- Provided data -
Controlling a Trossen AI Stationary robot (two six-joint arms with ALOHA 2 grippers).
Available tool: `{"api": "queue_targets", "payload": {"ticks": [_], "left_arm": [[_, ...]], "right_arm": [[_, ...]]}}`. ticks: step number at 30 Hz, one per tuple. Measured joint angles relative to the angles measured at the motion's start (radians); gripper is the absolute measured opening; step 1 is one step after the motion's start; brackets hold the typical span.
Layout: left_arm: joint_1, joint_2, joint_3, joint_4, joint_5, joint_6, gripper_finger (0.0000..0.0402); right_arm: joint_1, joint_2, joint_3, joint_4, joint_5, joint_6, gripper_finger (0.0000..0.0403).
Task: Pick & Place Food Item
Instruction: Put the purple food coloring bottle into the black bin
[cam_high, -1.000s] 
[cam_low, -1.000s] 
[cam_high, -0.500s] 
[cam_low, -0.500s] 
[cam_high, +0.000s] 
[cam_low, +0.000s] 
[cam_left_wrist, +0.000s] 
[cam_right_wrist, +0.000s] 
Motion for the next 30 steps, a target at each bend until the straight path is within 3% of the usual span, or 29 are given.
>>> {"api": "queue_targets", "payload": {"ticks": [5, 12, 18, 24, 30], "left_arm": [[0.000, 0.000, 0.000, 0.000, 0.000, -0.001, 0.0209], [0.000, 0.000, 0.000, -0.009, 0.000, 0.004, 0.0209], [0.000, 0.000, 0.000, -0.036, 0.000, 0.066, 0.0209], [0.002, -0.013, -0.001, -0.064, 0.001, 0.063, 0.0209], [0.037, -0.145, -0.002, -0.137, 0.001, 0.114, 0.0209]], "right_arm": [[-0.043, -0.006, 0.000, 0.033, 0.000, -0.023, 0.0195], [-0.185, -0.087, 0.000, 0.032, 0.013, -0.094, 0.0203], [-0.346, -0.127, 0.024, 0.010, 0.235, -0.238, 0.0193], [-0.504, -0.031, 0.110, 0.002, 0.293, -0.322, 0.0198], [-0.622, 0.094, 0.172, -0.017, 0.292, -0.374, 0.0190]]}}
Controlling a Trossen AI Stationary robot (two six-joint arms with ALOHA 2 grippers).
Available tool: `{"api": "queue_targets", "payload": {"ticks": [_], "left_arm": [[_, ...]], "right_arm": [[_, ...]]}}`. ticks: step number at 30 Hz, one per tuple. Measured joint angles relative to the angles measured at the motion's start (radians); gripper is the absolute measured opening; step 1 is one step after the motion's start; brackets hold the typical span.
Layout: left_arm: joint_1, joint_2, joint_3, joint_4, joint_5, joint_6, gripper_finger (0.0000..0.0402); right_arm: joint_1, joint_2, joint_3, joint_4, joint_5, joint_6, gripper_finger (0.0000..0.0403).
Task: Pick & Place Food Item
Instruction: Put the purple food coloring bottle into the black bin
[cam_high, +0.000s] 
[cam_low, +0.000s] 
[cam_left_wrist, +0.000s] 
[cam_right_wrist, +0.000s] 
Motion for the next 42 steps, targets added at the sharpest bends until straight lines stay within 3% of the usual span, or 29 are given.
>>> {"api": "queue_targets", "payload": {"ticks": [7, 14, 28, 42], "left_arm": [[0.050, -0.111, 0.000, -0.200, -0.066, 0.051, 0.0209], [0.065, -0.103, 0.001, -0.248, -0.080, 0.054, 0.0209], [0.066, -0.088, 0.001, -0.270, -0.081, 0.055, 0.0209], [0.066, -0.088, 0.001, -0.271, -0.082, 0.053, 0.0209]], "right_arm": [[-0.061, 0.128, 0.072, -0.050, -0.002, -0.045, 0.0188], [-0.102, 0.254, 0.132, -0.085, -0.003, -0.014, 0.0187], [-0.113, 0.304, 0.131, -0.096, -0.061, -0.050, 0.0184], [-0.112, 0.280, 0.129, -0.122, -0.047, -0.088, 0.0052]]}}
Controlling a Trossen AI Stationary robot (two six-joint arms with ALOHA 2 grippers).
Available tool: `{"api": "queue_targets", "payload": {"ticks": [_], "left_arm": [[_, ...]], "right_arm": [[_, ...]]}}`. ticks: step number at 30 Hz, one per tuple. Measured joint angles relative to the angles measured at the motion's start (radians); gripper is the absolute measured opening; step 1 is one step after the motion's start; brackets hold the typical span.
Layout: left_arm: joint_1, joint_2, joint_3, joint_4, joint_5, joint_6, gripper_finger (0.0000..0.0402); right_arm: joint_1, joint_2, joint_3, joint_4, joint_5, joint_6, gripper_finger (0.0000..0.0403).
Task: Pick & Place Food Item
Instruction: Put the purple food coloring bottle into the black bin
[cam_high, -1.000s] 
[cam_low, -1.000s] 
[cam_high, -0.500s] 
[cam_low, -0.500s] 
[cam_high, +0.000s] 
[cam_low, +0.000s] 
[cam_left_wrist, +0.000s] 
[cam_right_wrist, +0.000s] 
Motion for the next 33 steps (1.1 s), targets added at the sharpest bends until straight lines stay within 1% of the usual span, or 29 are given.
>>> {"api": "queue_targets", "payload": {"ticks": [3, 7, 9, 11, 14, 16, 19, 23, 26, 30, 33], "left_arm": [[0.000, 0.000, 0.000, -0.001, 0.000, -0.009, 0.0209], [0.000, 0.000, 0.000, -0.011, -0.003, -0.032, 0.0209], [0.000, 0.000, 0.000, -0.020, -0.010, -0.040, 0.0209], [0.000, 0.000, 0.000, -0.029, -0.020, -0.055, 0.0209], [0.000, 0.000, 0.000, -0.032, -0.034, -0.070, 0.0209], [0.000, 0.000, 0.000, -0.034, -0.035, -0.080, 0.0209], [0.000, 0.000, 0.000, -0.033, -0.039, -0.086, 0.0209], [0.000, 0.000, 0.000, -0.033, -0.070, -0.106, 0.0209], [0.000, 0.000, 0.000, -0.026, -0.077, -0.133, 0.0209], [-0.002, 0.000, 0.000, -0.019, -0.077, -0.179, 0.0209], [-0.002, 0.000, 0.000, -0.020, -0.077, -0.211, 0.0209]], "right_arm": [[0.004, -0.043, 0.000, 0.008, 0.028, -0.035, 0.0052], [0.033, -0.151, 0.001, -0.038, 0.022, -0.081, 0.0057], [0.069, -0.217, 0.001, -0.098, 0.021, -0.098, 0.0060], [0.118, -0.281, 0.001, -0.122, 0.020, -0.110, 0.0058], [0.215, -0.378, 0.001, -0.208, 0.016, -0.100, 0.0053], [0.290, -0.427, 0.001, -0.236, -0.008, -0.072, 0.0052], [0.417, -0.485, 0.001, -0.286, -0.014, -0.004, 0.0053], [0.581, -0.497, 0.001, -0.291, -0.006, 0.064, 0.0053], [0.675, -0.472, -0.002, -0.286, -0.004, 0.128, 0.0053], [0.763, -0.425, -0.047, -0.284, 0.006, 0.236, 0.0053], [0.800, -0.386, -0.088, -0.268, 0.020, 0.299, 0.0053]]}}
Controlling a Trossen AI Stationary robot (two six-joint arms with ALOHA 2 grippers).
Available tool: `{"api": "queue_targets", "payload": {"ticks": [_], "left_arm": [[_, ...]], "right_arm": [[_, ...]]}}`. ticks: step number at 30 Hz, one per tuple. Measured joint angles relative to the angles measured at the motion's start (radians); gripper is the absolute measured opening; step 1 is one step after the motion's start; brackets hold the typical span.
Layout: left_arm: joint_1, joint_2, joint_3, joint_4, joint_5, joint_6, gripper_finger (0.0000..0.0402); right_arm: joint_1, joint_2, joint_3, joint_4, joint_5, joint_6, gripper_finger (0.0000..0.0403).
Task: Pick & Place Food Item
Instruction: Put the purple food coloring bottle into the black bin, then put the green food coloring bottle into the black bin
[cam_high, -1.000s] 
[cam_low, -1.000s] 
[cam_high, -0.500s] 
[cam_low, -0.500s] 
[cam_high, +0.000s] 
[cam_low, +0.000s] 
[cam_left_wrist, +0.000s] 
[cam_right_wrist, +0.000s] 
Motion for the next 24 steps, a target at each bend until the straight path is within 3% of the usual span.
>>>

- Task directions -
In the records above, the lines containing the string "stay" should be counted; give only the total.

- Output of the task -
2